This week saw the conviction of a Southern California underworld pioneer.
Mexican Mafia prison-gang member Peter "Sana" Ojeda was found guilty by a jury of a slew of racketeering charges in a federal court in Orange County.
His importance to the region's underworld dates to 1992, when Ojeda held meetings at Salvador Park in Santa Ana, bringing together warring Latino gangs from across Orange County.
It was a stunning moment that showed the power of the Mexican Mafia in the barrios, as sworn mortal enemies stood docilely together while Ojeda, from atop baseball bleachers in a black and white checkered long-sleeve shirt, told them to stop the feuding and the drive-by shootings.
The so-called Peace Treaty spread from there to Latino gangs across Southern California, during which Mexican Mafia (Eme) members banned drive-by shootings.

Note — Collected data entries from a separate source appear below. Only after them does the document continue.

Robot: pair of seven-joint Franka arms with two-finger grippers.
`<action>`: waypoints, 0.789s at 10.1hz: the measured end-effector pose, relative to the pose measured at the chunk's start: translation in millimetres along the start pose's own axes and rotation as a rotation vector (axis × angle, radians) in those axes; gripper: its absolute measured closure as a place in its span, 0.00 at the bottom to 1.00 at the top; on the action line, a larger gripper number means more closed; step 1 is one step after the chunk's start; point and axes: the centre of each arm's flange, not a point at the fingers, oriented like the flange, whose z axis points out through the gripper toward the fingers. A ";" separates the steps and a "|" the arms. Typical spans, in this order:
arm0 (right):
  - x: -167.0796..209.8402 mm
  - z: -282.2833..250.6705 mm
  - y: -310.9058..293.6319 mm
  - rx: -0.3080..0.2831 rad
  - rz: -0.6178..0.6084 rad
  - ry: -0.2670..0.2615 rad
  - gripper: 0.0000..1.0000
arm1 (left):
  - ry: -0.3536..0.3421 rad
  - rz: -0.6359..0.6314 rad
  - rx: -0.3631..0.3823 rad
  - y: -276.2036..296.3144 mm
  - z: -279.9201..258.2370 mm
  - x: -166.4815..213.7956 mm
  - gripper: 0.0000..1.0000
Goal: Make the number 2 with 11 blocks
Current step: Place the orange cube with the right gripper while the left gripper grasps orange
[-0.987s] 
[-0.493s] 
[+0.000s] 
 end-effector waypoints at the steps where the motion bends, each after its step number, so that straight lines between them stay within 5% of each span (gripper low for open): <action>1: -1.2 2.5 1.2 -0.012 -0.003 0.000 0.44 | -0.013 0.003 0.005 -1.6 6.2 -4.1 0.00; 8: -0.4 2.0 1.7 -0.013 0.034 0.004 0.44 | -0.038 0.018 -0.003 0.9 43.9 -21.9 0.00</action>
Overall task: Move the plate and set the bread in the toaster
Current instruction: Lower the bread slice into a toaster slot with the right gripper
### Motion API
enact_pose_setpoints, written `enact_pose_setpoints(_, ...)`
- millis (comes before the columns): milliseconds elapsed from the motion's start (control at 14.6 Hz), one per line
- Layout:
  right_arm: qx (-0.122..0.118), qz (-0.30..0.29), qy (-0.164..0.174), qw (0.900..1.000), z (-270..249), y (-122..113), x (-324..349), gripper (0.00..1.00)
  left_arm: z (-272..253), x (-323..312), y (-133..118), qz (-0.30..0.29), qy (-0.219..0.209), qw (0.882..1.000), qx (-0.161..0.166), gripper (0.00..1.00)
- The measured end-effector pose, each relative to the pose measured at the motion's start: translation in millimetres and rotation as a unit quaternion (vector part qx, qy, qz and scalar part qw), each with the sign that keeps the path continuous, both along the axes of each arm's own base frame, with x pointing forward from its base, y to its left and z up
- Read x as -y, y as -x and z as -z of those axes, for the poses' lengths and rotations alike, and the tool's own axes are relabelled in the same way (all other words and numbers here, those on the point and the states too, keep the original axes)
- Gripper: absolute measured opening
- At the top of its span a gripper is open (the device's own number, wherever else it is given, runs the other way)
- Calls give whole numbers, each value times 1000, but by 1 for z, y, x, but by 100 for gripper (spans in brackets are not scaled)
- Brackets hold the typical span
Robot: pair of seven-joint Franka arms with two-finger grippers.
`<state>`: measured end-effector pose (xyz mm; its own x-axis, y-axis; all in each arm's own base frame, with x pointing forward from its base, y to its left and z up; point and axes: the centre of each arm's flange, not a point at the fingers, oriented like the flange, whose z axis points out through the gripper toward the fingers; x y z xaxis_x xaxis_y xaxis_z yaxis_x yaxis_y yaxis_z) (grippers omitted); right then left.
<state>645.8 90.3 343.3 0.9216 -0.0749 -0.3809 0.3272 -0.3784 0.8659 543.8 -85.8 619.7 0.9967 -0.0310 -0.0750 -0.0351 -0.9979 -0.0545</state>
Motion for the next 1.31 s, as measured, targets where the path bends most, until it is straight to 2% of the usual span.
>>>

In the end, though, the peace treaty proved a Trojan Horse. Eme members used the newly discovered obedience of Latino street gangs to set up a vast business model of using thousands of gang members to tax drug dealers in barrios across the Southland, then funnel the proceeds to Eme members and their relatives in prison and on the streets.
The system, which remains in place today, transformed the region's Latino street gangs from neighborhood entities into money-making enterprises. Neighborhood gang loyalty disintegrated, as feuding over money, taxation, the favor of Eme members, turned gang members against each other. It also led to mass defections of gang members from the Mafia structure inside California prisons.
Spotty and haphazard though it often is, the Eme's drug-taxation system amounts to the only region-wide organized crime syndicate Southern California has ever known.
Ojeda started all that. He was convicted this week of running the Orange County operation - ordering murders, extortion and more - from his federal jail cell, where he'd been since his arrest and conviction on a prior racketeering charges in 2005. He was helped by his girlfriend, Suzie Rodriguez, who was also convicted. Both will be sentenced in May.
Still, it's hard to imagine this will be the real end of Sana Ojeda. Mafia members, most of whom are doing life in maximum security prisons, routinely run these operations with the help of go-betweens on the street.